Laptop Case Prototype
This past Tuesday and Wednesday, I went to ITP's Women Entrepreneurs Festival, and met amazing and inspirational people. This week, I decided to "make" again. That's what we do at ITP.
For the past couple of weeks, I have not found a decent laptop case that I liked. I tried Ted Baker (which resulted in a store credit), Amazon, B&H, Apple, Etsy, etc. They were either to bulky, not protective enough, not constructed well, etc. I am very picky when it comes to these details. So, I decided to create my own prototype with some leftover material I purchased at ITP for this project . In fact, I don't even know where that fabric went. Not having a sewing machine was a big damper, but I am doing this project the Agile way. I basically cut material, and marked it with green thread (because I don't have chalk), and since I can't find my spool of black thread, I decided to pass the project onto a "developer" so to say, lol. That developer being Jeanne Dry Cleaners. I have been going to the tailor there for a couple of years, and she does an awesome job with construction. This developer doesn't speak any English, all Korean (and she kind of reminds me of my mom).

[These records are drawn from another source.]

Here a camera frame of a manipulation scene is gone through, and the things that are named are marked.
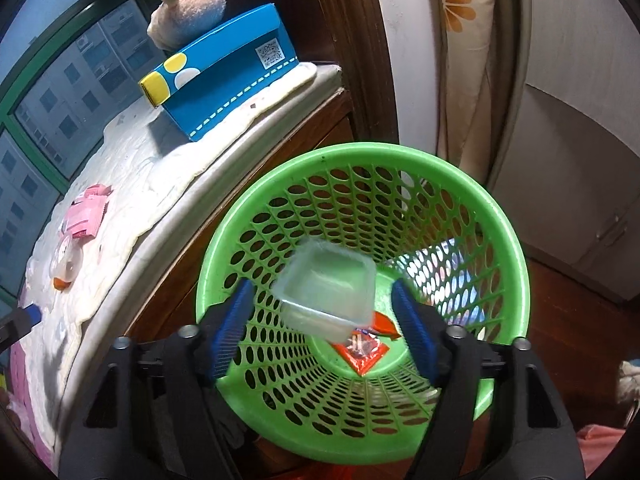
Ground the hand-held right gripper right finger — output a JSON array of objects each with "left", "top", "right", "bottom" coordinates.
[{"left": 392, "top": 280, "right": 586, "bottom": 480}]

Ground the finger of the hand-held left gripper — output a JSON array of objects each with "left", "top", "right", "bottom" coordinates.
[{"left": 0, "top": 305, "right": 41, "bottom": 356}]

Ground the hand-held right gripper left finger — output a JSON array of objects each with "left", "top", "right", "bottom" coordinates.
[{"left": 59, "top": 279, "right": 256, "bottom": 480}]

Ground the clear square plastic cup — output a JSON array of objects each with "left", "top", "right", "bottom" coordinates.
[{"left": 271, "top": 239, "right": 377, "bottom": 345}]

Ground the green plastic mesh basket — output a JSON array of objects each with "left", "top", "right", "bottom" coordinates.
[{"left": 196, "top": 143, "right": 531, "bottom": 465}]

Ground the orange wrapper piece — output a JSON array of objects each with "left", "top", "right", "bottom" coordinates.
[{"left": 372, "top": 311, "right": 401, "bottom": 339}]

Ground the pink foam mat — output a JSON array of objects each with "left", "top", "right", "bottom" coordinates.
[{"left": 0, "top": 340, "right": 56, "bottom": 471}]

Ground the red snack wrapper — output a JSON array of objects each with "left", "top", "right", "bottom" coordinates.
[{"left": 332, "top": 329, "right": 391, "bottom": 377}]

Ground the clear dome cup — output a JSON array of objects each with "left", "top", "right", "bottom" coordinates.
[{"left": 51, "top": 240, "right": 83, "bottom": 292}]

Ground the pink wrapper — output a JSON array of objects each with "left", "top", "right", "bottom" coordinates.
[{"left": 60, "top": 184, "right": 113, "bottom": 241}]

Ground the cream quilted blanket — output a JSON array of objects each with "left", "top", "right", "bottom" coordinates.
[{"left": 20, "top": 62, "right": 318, "bottom": 461}]

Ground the wooden window seat cabinet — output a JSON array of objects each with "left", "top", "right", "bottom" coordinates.
[{"left": 125, "top": 87, "right": 356, "bottom": 341}]

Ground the blue box with dots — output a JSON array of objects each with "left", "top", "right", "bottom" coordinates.
[{"left": 138, "top": 4, "right": 301, "bottom": 143}]

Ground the white wardrobe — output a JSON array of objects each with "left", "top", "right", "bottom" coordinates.
[{"left": 487, "top": 0, "right": 640, "bottom": 301}]

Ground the pink cloth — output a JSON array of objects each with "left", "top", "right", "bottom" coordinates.
[{"left": 575, "top": 422, "right": 640, "bottom": 480}]

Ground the grey stone windowsill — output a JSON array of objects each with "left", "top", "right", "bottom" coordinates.
[{"left": 55, "top": 62, "right": 343, "bottom": 461}]

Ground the pink plush sheep toy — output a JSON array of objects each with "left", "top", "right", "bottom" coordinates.
[{"left": 147, "top": 0, "right": 227, "bottom": 52}]

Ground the floral cream curtain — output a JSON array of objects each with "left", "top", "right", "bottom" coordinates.
[{"left": 432, "top": 0, "right": 518, "bottom": 186}]

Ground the green window frame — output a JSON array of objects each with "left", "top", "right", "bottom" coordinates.
[{"left": 0, "top": 0, "right": 171, "bottom": 311}]

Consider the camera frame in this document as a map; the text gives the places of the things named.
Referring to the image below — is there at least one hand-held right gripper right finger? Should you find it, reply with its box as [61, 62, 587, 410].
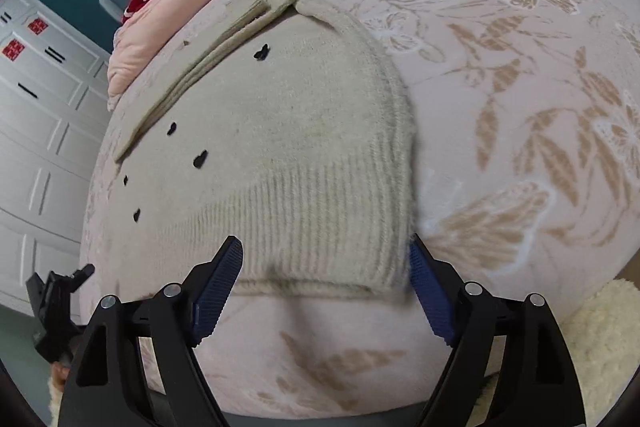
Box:
[407, 234, 587, 427]

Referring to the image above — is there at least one beige knitted sweater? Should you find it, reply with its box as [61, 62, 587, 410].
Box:
[107, 0, 420, 308]

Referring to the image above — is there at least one white wardrobe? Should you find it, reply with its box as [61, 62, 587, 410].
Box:
[0, 0, 117, 320]

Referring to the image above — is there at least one pink floral bed blanket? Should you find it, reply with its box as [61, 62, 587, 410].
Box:
[80, 0, 640, 422]

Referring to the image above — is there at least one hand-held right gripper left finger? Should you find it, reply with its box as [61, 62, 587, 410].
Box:
[59, 235, 245, 427]

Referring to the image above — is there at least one person's left hand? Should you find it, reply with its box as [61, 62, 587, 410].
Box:
[50, 361, 75, 390]

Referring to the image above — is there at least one person's left forearm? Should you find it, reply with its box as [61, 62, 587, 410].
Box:
[46, 379, 67, 427]

In any case, I showed the owner what I wanted, and he actually had a couple of ideas of his own. The tailor was starting to get nervous that she kept saying in Korean, that she won't work on this project... Typical Korean culture (if they can't do it perfectly, then they won't take the project on). But in Agile methodology, you're suppose to produce and throw a prototype, and it's okay to make mistakes (at least I told her).

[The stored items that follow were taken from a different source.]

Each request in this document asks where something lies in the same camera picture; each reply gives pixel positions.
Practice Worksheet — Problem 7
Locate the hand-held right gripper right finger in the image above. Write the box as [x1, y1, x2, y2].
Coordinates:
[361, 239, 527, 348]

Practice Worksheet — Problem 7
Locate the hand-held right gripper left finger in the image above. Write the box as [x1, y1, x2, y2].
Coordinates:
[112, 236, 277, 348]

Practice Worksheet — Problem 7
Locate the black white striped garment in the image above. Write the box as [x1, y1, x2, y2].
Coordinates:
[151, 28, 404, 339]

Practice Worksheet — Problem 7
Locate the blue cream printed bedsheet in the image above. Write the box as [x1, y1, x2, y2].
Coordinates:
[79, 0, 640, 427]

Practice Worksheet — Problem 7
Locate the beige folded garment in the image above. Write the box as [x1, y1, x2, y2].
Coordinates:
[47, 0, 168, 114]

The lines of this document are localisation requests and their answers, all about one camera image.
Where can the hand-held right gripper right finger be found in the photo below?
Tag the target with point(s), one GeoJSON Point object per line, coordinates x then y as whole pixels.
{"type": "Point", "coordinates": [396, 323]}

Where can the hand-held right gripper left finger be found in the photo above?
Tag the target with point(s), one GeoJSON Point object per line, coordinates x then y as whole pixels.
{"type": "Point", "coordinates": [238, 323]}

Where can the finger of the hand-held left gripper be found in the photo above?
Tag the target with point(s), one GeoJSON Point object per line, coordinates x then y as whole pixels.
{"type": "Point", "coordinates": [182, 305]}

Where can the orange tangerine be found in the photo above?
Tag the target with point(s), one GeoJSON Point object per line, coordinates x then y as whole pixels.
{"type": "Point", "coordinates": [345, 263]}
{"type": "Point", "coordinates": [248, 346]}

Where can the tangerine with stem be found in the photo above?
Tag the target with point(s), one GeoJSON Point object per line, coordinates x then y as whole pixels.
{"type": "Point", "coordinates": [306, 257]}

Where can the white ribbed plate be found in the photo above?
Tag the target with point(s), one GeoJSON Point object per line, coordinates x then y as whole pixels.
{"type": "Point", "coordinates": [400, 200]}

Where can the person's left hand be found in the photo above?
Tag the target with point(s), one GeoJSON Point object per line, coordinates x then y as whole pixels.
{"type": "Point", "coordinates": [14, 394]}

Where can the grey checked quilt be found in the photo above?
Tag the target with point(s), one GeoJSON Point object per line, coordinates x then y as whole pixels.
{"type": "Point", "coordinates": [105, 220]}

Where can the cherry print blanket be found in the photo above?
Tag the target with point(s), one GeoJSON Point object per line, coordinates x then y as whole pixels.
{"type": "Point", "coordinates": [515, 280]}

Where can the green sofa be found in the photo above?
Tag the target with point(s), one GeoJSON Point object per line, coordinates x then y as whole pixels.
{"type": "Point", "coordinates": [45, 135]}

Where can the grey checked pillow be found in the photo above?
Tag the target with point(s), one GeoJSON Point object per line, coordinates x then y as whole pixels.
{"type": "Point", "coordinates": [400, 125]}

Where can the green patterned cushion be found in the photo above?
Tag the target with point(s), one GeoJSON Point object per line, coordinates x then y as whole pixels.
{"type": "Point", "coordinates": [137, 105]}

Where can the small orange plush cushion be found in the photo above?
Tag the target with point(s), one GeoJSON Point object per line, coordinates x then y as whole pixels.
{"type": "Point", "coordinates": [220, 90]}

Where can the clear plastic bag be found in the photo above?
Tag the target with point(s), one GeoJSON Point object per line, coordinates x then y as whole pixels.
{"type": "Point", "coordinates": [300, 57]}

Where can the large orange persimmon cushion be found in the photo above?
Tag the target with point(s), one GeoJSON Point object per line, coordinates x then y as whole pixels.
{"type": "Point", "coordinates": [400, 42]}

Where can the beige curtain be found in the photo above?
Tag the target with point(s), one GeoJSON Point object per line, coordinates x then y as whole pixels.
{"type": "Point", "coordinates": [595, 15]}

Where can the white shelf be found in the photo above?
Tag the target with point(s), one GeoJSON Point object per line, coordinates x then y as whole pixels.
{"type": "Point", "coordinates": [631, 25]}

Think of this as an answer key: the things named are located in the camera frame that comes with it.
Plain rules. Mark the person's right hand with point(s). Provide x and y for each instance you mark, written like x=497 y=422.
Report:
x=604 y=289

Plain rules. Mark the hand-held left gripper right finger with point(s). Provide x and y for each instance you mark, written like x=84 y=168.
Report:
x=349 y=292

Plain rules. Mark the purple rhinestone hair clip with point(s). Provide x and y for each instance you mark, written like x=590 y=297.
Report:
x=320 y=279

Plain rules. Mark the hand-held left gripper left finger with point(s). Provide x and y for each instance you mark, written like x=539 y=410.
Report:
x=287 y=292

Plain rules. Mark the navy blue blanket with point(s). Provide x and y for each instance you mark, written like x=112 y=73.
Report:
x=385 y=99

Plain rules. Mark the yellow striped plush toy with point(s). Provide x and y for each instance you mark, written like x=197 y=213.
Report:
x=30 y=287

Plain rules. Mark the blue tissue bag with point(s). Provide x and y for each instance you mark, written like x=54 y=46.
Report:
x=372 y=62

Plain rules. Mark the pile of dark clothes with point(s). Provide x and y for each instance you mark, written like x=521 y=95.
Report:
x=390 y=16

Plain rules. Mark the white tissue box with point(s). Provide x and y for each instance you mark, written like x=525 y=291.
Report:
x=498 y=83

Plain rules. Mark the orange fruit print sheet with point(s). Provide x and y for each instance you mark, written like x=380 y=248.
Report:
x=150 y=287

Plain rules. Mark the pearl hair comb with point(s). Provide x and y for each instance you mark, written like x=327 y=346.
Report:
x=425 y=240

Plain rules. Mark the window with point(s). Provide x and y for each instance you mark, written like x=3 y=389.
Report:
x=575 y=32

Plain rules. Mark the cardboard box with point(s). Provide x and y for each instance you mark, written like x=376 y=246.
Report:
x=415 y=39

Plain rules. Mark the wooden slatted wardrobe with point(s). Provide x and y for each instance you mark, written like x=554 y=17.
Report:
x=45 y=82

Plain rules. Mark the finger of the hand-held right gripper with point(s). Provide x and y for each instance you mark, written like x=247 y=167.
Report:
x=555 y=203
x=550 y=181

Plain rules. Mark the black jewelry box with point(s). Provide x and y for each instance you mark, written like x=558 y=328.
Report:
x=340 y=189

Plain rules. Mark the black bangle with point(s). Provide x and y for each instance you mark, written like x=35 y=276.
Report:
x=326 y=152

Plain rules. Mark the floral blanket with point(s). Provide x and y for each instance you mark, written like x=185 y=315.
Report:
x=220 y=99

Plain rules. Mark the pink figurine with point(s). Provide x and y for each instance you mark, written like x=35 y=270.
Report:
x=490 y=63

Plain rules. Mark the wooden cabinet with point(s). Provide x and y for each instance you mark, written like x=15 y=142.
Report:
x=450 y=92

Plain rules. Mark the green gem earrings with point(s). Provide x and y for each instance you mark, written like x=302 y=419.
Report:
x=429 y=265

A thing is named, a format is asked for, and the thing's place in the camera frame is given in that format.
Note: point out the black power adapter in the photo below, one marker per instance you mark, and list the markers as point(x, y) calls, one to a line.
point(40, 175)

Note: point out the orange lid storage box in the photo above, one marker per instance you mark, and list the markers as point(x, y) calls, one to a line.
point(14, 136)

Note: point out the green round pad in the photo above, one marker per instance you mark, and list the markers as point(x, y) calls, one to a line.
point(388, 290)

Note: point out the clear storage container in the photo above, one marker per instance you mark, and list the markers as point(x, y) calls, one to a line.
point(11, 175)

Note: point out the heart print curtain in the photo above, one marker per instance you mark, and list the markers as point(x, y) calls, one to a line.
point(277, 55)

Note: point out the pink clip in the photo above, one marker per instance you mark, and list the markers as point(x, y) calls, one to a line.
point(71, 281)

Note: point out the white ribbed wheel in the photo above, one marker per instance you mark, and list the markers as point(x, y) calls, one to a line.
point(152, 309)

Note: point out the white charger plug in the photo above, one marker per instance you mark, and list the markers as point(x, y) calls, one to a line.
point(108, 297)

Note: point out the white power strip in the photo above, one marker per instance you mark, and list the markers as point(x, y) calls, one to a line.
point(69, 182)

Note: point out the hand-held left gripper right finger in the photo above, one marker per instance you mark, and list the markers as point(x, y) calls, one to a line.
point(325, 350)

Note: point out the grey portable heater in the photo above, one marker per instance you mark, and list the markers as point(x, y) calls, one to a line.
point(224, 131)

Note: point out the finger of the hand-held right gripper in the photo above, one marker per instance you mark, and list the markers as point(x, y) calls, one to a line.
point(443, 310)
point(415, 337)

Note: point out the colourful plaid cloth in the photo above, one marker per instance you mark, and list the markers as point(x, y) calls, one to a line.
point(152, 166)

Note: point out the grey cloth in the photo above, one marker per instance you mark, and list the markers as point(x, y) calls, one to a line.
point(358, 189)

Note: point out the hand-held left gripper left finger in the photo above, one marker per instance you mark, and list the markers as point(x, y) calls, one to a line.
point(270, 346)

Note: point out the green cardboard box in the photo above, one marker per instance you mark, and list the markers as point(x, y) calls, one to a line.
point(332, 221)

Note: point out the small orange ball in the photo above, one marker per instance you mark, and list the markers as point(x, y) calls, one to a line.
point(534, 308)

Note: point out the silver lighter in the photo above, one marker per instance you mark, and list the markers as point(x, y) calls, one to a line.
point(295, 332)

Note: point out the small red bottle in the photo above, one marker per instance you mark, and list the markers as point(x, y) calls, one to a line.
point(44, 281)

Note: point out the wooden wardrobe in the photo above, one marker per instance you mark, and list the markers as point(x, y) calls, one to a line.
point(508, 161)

I just told the owner that I just want the thread to act like glue so she doesn't have to sew the edges. He offered, but asking the cost, he said it was the same price, so I agreed. In fact, the folds were messed up, that he suggested to fold the batting into thirds. I just agreed, and told him that I wanted it in exact measurements, to which the tailor came over with her ruler. I will see the results of this Agile-physical-project on Tuesday evening.
When the owner asked the cost, I was able to barter the cost from $28 to $23 because it "didn't have to be perfect." So I guess Agile saved me $5.
If this comes out, I might make some cases for my other devices:
This diagram illustrates Agile Methodology:
Credit: Creative Commons Attribution-Share Alike 3.0
Last, if you are interested in taking Agile/UX classes, I found one $20 (original price is $100 on Skillshare), but it starts tomorrow. Even $100 is a good deal because I have seen costs anywhere between $150-$1300 (for full certification).